REQUIRED ACTION =
Tell how many lines in the data below contain "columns", using one number as the whole reply.

INFORMATION SHOWN =
———
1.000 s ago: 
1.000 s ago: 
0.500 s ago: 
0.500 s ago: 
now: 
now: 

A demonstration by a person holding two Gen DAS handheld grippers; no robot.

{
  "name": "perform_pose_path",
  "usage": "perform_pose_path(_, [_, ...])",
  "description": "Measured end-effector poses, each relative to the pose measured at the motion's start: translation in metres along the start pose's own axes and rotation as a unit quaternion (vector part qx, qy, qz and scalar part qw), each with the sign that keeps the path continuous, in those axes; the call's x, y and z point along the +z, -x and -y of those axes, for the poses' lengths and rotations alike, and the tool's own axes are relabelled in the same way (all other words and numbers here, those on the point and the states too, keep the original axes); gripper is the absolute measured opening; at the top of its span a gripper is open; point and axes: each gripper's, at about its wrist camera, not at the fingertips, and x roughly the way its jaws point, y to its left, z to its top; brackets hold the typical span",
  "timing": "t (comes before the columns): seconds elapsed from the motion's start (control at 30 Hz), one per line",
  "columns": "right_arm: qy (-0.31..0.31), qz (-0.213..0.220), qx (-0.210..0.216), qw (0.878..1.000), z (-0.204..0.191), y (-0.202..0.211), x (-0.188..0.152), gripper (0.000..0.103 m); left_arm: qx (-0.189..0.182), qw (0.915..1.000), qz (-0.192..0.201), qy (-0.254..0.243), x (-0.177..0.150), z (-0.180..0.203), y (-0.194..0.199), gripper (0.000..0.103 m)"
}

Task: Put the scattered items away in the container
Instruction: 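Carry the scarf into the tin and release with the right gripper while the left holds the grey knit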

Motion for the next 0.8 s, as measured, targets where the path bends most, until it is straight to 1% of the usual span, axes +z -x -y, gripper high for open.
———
RESPONSE AREA =
2